Here, only a single link is created! This is because only a single pair of elements from different data frames appear within the same window ('alice' and 'beth').

Network diagram with divided neighbourhood.

The random neighbourhood

Just like our original test data showed unusually predictable behaviour, the small neighbourhood and divided neighbourhood examples are extreme cases which highlight the idiosyncrasies of the sorted neighbourhood method. To get a better sense of how sorted neighbour indexing will perform in the real world, let’s look at a random selection of these names:

[ALEXANDER, ALEXANDER, 'alice', 'amy', 'beth', 'beth', BOB, 'brittany', BRUCE, BRUCE]

Here, our randomly selected names un unevenly interspersed, and so we get a less regular pattern.

Network diagram with random neighbourhood.

Choosing a window size

All of these examples maintain the default window size of 3. However, you may find it useful to widen the window. Widening the window will cause a greater number of candidate links to be included. For example, this is what our random neighbourhood example looks like with the window size increased to 5:

Network diagram with random neighbourhood that has the window size increased to 5.
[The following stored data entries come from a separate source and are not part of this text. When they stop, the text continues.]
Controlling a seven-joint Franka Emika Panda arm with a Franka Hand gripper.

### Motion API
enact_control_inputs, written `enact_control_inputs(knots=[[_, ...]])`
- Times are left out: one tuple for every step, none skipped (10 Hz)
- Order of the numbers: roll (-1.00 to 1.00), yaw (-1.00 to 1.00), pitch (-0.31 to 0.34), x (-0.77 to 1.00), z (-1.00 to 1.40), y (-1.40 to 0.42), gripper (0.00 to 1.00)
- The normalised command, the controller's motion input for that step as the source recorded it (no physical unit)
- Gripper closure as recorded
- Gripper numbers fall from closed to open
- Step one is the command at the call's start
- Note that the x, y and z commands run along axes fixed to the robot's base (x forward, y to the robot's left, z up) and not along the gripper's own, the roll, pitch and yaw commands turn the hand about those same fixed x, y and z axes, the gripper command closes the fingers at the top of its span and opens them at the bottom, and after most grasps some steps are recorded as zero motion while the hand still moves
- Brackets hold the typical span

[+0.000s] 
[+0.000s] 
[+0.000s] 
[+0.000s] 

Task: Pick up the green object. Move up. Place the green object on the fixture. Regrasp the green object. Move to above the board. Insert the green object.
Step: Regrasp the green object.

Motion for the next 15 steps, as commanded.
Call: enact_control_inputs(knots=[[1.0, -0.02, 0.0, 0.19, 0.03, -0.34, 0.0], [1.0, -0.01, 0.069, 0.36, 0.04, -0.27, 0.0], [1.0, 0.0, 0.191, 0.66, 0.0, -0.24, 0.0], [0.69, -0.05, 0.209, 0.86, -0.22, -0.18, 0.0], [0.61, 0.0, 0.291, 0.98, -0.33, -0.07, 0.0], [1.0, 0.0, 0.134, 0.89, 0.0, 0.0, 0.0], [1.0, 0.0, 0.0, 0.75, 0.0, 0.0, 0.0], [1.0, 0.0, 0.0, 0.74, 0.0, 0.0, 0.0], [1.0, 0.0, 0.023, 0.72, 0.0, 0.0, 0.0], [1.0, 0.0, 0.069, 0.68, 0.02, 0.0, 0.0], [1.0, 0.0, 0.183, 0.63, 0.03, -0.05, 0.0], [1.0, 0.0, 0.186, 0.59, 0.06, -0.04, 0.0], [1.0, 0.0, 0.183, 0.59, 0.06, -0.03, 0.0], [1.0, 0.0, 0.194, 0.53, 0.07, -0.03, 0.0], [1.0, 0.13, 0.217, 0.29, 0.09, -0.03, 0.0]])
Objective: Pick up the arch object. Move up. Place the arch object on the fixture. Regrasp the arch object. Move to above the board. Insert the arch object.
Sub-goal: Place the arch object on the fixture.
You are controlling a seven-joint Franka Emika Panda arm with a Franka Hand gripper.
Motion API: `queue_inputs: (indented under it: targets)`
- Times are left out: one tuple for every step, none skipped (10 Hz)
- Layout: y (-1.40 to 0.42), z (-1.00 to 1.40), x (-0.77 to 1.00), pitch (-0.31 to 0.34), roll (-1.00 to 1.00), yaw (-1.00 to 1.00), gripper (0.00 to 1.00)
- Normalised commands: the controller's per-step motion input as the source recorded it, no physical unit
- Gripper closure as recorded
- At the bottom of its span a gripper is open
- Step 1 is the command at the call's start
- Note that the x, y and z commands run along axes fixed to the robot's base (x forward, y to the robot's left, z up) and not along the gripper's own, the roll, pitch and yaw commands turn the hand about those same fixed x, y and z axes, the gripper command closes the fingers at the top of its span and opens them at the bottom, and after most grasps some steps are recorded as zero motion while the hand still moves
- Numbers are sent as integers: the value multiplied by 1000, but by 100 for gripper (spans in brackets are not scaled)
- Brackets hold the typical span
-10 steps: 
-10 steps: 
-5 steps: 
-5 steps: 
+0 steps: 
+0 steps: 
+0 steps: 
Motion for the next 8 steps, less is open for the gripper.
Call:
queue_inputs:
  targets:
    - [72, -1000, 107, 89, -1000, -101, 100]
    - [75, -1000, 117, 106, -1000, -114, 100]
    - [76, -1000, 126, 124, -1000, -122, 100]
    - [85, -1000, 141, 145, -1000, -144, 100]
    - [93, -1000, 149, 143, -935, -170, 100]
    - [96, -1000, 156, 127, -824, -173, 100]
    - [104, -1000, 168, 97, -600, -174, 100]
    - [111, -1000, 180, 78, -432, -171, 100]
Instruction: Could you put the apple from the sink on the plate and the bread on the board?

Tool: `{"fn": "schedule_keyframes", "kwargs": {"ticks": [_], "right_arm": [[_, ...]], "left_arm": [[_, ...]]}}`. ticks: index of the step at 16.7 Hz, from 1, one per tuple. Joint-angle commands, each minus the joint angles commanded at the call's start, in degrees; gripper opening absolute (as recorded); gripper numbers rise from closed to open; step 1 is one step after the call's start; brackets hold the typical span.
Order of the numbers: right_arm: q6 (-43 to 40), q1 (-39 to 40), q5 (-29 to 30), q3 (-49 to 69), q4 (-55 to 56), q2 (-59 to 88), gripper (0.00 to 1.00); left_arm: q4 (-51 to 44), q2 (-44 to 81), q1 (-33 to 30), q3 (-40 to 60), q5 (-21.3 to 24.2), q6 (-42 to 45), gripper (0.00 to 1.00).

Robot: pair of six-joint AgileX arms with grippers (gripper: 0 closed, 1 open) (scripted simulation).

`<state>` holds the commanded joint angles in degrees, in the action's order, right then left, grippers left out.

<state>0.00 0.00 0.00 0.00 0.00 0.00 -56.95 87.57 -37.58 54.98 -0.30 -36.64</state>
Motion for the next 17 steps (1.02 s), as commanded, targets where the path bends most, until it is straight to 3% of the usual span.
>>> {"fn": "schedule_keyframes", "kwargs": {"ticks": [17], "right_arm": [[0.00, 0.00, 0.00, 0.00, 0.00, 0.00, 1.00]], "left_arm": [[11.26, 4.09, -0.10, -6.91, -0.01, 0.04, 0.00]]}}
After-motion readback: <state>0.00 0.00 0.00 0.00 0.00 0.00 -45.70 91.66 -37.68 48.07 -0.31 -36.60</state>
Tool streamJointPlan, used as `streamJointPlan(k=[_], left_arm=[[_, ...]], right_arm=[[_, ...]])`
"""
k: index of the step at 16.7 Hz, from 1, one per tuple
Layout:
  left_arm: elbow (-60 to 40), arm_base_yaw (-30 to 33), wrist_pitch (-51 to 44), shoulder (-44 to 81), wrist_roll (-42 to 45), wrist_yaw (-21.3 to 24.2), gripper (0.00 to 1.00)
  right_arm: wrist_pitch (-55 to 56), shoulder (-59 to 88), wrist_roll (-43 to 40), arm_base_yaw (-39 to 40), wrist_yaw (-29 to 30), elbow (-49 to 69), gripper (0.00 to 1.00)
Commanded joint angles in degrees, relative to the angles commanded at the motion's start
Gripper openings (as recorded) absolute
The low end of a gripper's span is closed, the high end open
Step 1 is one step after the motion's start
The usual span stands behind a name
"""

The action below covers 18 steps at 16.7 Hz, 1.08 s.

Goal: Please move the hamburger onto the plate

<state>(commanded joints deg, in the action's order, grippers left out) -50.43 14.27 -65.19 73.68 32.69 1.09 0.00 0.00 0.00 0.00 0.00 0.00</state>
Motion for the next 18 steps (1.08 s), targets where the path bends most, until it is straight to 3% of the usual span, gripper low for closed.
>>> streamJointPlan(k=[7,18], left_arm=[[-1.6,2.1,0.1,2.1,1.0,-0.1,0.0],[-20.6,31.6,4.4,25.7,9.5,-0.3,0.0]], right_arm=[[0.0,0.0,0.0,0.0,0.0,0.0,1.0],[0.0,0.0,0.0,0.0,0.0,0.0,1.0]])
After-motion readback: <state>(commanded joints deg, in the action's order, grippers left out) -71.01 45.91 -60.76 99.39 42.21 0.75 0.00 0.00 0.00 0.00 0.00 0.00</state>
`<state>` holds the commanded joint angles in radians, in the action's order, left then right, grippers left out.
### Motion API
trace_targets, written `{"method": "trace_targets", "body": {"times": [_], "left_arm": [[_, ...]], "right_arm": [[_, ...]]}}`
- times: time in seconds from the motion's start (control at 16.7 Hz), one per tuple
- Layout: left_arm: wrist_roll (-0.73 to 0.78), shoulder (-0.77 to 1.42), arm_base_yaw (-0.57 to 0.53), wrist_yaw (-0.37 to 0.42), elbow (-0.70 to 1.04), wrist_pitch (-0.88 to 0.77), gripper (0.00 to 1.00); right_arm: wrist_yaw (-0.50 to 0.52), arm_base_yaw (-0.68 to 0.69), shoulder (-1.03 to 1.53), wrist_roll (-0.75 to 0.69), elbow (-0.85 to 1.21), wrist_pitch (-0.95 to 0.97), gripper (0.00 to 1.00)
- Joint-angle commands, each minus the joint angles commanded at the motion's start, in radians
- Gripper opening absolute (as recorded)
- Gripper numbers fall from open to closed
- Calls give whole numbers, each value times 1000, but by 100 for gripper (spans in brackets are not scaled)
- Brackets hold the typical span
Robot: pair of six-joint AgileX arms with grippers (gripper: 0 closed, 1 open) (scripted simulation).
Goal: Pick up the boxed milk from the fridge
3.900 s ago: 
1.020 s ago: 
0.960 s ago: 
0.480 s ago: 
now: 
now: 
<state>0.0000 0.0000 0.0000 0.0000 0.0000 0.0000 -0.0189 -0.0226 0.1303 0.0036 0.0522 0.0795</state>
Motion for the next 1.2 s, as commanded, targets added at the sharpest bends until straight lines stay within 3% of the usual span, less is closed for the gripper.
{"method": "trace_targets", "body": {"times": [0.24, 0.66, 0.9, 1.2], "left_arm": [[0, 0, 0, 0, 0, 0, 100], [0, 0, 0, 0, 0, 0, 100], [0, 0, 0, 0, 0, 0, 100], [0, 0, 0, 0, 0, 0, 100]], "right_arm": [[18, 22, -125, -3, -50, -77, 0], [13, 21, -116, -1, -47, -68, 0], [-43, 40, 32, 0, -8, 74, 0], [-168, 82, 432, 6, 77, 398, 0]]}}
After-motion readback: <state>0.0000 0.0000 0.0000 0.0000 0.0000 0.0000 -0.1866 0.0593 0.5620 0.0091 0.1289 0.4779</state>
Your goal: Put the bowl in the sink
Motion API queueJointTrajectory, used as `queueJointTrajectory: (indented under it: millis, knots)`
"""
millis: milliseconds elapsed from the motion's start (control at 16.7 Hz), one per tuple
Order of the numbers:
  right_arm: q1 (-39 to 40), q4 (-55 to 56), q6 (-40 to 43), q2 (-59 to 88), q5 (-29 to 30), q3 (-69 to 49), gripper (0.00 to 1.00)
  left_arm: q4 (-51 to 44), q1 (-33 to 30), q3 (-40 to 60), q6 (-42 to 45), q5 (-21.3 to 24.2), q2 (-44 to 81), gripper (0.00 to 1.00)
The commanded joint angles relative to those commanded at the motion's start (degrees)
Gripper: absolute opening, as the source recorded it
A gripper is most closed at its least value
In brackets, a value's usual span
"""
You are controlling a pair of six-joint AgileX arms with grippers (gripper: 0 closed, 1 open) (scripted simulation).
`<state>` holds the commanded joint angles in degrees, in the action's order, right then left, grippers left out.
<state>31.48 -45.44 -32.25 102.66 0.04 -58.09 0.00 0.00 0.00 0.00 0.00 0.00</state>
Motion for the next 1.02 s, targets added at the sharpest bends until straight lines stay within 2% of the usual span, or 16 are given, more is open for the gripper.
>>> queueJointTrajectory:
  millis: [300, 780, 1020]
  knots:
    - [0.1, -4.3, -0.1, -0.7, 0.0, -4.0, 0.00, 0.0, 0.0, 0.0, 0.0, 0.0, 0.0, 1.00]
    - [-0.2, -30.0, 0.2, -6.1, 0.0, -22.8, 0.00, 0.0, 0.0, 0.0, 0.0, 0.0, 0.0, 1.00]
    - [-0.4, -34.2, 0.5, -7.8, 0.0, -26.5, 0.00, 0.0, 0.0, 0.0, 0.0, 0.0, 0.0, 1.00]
While a larger set of candidate keys will require more computational resources to compare, a larger set may be worth the decreased efficiency. A larger window is less susceptible to idiosyncratic orderings, and will reduce the chance of excluding a true match during the indexing phase. It is important to remember that the goal of indexing is not to find final matches — it is to discard obvious mismatches.

Summary

The sorted neighbourhood indexing method is a great tool for increasing efficiency in record linkage, even when exact match blocking is not possible. However, this method has some unusual behaviour that, with unusual data, may create significantly more or significantly fewer candidate links than expected. The sorted neighbourhood method will perform best when there are no systematic differences in the input data, which could cause unexpected behaviour when the data is combined and sorted.